Seven Ancient Wonders - Matthew Reilly [89]
As the bus hit the surface of the Seine, the four people on its doors went flying to the side of it, also crashing into the water, albeit with smaller splashes.
But to the shock of those in the two pursuing French helicopters, they never surfaced.
Underwater, however, things were happening.
Everyone had survived the deliberate crash, and they regrouped with West, all of them now wearing divers’ masks and breathing from pony bottles.
They swam through the murky brown water of the river, converging on the cobblestoned northern wall of the Seine, underneath the Charles de Gaulle Bridge.
Here, embedded in the medieval wall, under the surface of the river, was a rusty old gate that dated back to the 1600s.
The padlock sealing it was new and strong, but a visit earlier that morning by Pooh Bear with a boltcutter had altered it slightly. The padlock hung in place and, to the casual observer, it would have looked intact. But Pooh Bear had cut it cleanly on the rear side, so that now he just pulled it off the rusty gate by hand.
Beyond the gate, a brick-walled passageway disappeared into the murky gloom. The team swam into the passageway—with the last person in the line, Big Ears, closing the underwater gate behind them and snapping a brand-new padlock on it, identical to the one that had been sealing it before.
After about twenty yards, the underwater passageway rose into a tight sewer-like tunnel.
They all stood in the sewer-tunnel, knee-deep in foul-smelling water.
‘How very Gothic,’ Stretch said, deadpan.
‘Christian catacombs from the 17th century,’ Pooh Bear said. ‘They’re all over Paris, over 270 kilometres of tunnels and catacombs. This set of tunnels runs all the way along the Boulevard Diderot. They’ll take us past the Economics Ministry, right to the Gare de Lyon.’
West checked his watch.
It was 12:35 p.m.
‘Come on,’ he said. ‘We’ve got a train to catch.’

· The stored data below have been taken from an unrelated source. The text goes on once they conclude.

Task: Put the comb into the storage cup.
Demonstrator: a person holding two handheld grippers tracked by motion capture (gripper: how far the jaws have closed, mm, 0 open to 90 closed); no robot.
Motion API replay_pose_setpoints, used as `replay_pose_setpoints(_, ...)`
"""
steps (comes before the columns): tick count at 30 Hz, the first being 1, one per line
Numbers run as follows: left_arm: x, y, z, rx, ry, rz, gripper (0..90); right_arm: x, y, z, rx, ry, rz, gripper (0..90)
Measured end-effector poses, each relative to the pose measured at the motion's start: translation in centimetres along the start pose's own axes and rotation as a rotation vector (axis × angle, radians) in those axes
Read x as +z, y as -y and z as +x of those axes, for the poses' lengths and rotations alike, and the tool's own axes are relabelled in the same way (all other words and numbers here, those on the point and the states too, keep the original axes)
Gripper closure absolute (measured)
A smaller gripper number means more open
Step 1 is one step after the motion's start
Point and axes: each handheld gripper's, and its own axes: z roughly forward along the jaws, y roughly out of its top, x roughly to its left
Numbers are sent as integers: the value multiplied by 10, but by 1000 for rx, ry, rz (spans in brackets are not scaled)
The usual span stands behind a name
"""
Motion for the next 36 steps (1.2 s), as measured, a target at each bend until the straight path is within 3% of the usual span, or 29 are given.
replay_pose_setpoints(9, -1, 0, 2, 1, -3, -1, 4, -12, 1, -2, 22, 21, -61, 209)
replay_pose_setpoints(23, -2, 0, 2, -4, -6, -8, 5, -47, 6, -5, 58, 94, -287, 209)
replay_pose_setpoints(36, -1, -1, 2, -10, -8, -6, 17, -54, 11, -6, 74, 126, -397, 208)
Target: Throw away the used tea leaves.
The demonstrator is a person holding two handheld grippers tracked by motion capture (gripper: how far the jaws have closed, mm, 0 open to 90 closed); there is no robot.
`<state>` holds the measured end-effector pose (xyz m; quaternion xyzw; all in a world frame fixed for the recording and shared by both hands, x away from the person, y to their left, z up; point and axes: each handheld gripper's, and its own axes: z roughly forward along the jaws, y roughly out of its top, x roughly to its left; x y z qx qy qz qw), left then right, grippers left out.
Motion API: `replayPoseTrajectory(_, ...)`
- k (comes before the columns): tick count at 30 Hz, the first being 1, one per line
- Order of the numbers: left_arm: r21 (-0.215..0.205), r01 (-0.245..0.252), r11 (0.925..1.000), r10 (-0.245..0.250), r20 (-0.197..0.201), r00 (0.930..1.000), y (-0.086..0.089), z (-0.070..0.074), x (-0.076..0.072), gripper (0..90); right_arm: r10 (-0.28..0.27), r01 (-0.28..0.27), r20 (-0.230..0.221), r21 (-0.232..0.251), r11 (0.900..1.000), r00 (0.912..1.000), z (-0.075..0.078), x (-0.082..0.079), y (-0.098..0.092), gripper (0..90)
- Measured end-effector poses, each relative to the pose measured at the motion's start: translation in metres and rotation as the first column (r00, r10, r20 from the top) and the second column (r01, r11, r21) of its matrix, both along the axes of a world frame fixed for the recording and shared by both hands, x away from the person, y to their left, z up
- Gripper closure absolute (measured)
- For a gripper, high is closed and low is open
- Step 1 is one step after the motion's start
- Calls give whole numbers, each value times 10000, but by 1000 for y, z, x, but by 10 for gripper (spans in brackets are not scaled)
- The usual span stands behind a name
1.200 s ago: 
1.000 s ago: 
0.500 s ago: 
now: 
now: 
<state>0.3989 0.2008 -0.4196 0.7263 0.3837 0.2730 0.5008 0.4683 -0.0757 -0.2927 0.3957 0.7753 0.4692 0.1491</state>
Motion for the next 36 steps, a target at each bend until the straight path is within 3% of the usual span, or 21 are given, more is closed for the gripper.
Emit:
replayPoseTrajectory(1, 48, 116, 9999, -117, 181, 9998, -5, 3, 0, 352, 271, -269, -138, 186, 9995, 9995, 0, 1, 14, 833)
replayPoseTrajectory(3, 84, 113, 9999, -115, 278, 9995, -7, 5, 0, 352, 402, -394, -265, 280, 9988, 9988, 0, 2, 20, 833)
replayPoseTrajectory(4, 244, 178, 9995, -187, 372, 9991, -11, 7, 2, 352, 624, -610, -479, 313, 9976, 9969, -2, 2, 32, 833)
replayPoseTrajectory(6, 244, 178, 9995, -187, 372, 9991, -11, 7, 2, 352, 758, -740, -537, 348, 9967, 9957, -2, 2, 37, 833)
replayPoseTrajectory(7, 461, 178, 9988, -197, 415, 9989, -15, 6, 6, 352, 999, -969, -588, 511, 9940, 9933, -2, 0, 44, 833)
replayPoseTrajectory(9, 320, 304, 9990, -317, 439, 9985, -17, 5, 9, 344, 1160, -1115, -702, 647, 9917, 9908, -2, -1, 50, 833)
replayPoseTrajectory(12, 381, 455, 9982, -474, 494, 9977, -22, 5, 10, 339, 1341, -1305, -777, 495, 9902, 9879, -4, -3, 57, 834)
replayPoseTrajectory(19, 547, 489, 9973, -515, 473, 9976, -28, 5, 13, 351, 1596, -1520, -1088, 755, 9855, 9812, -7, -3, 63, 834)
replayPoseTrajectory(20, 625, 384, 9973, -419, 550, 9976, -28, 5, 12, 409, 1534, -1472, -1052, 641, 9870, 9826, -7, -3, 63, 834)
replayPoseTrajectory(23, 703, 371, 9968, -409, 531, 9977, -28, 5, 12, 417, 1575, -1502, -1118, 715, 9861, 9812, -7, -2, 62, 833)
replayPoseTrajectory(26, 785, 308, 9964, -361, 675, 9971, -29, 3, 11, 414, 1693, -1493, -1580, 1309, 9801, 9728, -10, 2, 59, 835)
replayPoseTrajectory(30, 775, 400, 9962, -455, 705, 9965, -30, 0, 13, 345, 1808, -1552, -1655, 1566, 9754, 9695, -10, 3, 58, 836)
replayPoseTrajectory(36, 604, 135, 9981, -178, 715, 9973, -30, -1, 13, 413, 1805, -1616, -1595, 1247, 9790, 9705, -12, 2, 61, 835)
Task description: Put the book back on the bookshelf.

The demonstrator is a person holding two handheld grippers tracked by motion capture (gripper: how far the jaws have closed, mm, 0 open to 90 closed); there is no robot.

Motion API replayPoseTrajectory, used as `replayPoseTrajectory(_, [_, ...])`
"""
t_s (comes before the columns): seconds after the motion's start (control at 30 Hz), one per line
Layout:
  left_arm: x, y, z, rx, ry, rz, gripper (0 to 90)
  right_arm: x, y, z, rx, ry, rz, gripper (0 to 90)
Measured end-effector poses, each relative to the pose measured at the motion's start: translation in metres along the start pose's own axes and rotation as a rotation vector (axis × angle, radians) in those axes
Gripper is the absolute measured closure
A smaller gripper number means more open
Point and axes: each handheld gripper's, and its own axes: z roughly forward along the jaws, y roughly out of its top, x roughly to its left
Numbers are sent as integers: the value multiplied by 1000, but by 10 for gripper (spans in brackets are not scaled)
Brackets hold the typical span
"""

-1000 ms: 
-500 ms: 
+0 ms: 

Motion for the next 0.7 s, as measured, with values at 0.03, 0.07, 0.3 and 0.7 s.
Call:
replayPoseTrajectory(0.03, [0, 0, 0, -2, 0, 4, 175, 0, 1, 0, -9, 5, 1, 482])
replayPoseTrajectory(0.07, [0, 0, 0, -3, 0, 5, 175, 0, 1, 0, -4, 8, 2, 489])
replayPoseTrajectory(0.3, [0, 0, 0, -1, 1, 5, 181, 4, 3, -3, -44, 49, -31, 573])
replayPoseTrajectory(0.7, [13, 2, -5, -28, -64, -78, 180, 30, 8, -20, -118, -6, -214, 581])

The three remaining French Army Panhards descended on the Charles de Gaulle Bridge, disgorging men. The big red bus was still actually half-afloat, but in the process of sinking.
The two choppers patrolled the air above the crash-site, searching, prowling.
Curious Parisians gathered on the bridge to watch.
Extra commando teams were sent into the Ministry complex and also into the Gare d’Austerlitz, the large train station that lay directly across the Charles de Gaulle Bridge, on the southern side of the Seine.
Every train that hadn’t yet departed from it was barred from leaving. As a precaution, trains from the Gare de Lyon—further away to the north, but still a possibility—were also grounded.
Indeed, the last train to depart the Gare de Lyon that day would be the 12:44 TGV express service from Paris to Geneva, first stop Dijon.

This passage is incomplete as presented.